BEGIN
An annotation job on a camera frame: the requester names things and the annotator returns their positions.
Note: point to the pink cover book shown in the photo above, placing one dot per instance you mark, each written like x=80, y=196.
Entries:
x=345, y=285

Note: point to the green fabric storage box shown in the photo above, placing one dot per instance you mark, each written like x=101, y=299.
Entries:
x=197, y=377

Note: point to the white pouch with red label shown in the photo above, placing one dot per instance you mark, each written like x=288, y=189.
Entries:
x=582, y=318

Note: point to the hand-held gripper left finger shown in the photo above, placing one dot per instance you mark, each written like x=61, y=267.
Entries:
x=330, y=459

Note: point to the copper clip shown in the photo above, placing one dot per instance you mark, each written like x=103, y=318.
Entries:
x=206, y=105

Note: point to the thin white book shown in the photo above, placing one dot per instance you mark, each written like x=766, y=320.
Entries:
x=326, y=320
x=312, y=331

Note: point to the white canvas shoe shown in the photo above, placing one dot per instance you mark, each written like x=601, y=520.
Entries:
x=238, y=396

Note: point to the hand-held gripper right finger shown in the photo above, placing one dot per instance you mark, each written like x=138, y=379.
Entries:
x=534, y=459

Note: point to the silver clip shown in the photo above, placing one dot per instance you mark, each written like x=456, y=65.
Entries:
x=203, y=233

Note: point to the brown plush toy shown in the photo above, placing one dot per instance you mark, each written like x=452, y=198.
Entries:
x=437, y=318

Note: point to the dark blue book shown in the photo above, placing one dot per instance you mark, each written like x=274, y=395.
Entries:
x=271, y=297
END
*PROBLEM REQUIREMENTS*. Reproduce the entries exactly. Every word has to stay the same.

*RESPONSE TO THIS EXERCISE*.
An annotation job on a camera frame: the requester names things and the annotator returns their positions.
Note: point to the pink cover book shown in the photo above, placing one dot per instance you mark, each written like x=80, y=196.
Entries:
x=345, y=285

Note: point to the green fabric storage box shown in the photo above, placing one dot per instance you mark, each written like x=101, y=299.
Entries:
x=197, y=377

Note: point to the white pouch with red label shown in the photo above, placing one dot per instance you mark, each written like x=288, y=189.
Entries:
x=582, y=318

Note: point to the hand-held gripper left finger shown in the photo above, placing one dot per instance you mark, each written like x=61, y=267.
Entries:
x=330, y=459

Note: point to the copper clip shown in the photo above, placing one dot per instance you mark, each written like x=103, y=318.
Entries:
x=206, y=105

Note: point to the thin white book shown in the photo above, placing one dot per instance you mark, each written like x=766, y=320.
Entries:
x=326, y=320
x=312, y=331

Note: point to the white canvas shoe shown in the photo above, placing one dot per instance you mark, each written like x=601, y=520.
Entries:
x=238, y=396

Note: point to the hand-held gripper right finger shown in the photo above, placing one dot per instance you mark, each written like x=138, y=379.
Entries:
x=534, y=459

Note: point to the silver clip shown in the photo above, placing one dot per instance you mark, each written like x=456, y=65.
Entries:
x=203, y=233

Note: point to the brown plush toy shown in the photo above, placing one dot per instance you mark, each written like x=452, y=198.
Entries:
x=437, y=318

Note: point to the dark blue book shown in the photo above, placing one dot per instance you mark, each written like x=274, y=395.
Entries:
x=271, y=297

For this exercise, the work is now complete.